Autoinhibitory regulation of TrwK, an essential VirB4 ATPase in type IV secretion systems.

J Biol Chem

Departamento de Biología Molecular, Universidad de Cantabria and Instituto de Biomedicina y Biotecnología de Cantabria (IBBTEC), UC-IDICAN-CSIC, Santander 39011, Spain.

Published: May 2011

Type IV secretion systems (T4SS) mediate the transfer of DNA and protein substrates to target cells.
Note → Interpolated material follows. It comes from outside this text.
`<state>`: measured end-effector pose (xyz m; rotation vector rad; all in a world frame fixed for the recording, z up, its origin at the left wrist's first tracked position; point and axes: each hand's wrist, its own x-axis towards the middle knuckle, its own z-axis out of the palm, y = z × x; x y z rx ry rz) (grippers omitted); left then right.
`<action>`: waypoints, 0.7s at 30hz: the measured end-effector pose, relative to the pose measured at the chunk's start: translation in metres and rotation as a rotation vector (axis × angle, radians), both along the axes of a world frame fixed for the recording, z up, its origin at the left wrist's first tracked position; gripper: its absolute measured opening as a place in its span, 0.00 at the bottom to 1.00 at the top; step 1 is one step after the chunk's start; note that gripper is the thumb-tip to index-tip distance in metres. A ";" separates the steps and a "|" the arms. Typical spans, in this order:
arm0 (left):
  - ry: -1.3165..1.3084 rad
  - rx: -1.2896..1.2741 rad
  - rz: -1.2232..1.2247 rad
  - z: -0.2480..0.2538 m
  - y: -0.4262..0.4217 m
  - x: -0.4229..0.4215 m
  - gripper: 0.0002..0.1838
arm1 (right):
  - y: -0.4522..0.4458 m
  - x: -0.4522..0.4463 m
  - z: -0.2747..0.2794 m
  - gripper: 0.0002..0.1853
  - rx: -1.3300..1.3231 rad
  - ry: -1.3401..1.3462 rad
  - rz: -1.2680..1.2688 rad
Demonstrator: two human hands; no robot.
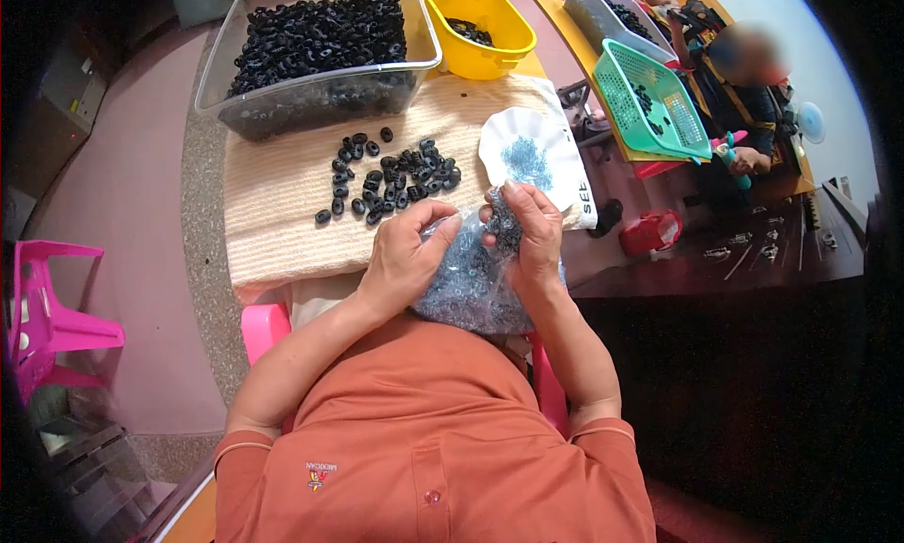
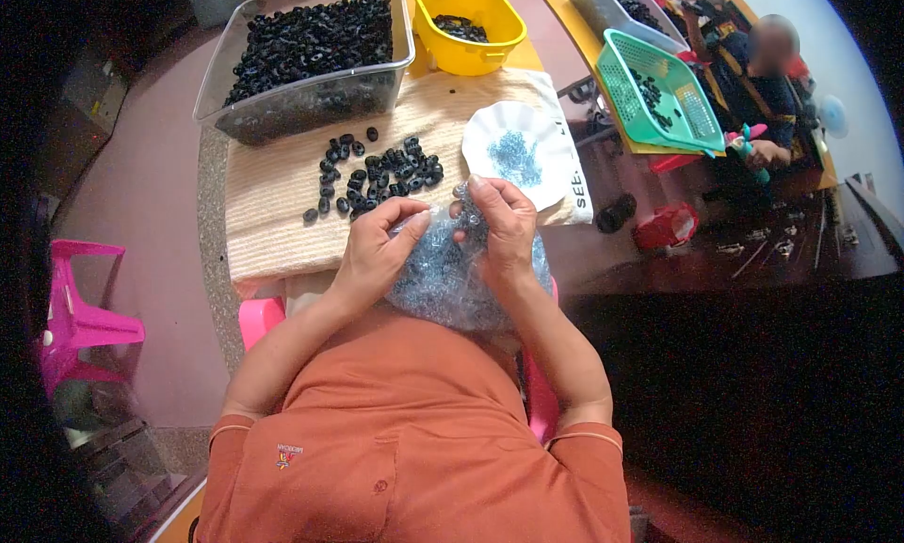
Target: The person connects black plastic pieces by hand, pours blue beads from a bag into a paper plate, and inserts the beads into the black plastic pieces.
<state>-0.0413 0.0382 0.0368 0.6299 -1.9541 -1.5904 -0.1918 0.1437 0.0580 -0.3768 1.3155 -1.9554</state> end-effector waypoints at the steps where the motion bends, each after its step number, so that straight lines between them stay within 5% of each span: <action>1: -0.016 -0.007 -0.009 0.001 -0.001 -0.001 0.12 | 0.000 0.000 0.000 0.10 -0.010 -0.015 -0.005; 13: -0.104 -0.055 0.013 -0.006 -0.004 -0.004 0.12 | -0.002 -0.023 -0.005 0.11 -0.029 -0.357 -0.097; 21: -0.059 -0.166 0.014 -0.012 -0.001 0.000 0.12 | -0.009 -0.050 -0.010 0.10 -0.086 -0.349 -0.172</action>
TrwK, encoded by the conjugative plasmid R388, is a member of the VirB4 family, comprising the largest and most conserved proteins of T4SS. In a previous work we demonstrated that TrwK is able to hydrolyze ATP. Here, based on the structural homology of VirB4 proteins with the DNA-pumping ATPase TrwB coupling protein, we generated a series of variants of TrwK where fragments of the C-terminal domain were sequentially truncated. Surprisingly, the in vitro ATPase activity of these TrwK variants was much higher than that of the wild-type enzyme. Moreover, addition of a synthetic peptide containing the amino acid residues comprising this C-terminal region resulted in the specific inhibition of the TrwK variants lacking such domain. These results indicate that the C-terminal end of TrwK plays an important regulatory role in the functioning of the T4SS.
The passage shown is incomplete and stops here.